Required action:
Only one stretch of the data below is wanted: the lines from the one with "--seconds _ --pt" through the one with "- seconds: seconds", repeated exactly.

__________

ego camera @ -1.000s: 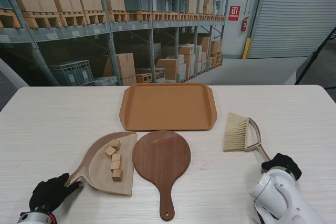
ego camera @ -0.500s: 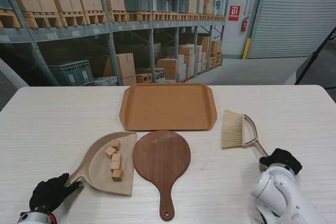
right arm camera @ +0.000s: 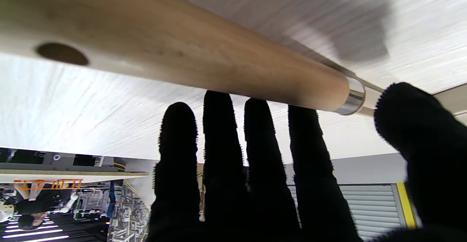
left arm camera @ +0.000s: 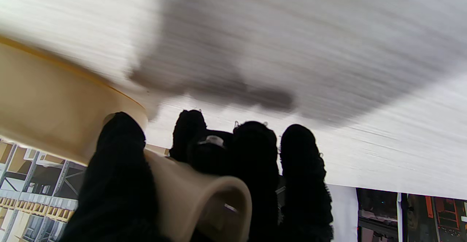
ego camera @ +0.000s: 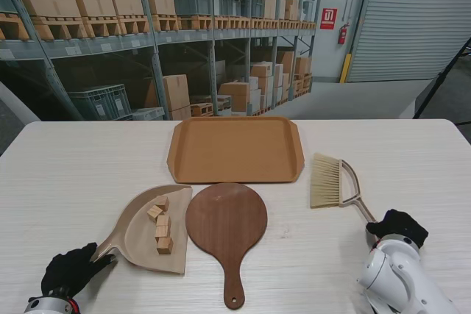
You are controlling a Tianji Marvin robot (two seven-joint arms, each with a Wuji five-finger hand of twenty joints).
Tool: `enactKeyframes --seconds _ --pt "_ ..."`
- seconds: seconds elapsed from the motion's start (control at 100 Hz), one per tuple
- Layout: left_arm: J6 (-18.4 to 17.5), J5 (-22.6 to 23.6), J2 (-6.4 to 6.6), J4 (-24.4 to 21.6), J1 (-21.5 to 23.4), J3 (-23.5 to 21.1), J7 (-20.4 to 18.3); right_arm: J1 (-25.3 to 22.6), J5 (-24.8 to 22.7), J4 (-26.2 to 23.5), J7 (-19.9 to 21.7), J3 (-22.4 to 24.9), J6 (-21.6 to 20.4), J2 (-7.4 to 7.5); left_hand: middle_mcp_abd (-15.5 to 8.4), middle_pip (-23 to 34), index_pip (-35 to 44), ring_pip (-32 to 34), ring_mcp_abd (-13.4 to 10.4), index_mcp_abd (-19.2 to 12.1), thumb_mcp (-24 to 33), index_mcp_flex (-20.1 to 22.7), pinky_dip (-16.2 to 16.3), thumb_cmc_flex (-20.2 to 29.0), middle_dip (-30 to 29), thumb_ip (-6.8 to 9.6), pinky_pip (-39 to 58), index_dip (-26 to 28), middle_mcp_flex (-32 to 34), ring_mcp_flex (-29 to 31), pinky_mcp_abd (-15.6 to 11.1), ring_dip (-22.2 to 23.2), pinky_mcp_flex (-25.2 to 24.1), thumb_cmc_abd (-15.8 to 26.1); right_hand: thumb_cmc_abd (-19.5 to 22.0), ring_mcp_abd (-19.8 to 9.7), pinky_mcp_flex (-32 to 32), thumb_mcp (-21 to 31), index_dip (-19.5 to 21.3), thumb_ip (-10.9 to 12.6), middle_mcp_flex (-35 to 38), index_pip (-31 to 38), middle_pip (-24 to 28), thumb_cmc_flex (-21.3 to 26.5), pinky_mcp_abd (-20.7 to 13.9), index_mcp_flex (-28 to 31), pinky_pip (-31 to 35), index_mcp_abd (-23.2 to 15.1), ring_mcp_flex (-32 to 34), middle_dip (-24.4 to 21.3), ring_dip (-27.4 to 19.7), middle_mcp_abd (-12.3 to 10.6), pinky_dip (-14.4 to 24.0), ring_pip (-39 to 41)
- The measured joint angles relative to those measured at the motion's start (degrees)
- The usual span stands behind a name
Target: Sweep wood blocks off a wooden cutting board into a dustpan and pour them into a container
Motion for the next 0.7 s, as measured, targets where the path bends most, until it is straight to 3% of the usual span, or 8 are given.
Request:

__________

Solution for this problem:
Tool: `enactKeyframes --seconds _ --pt "_ ..."`
- seconds: seconds elapsed from the motion's start (control at 100 Hz), one per tuple

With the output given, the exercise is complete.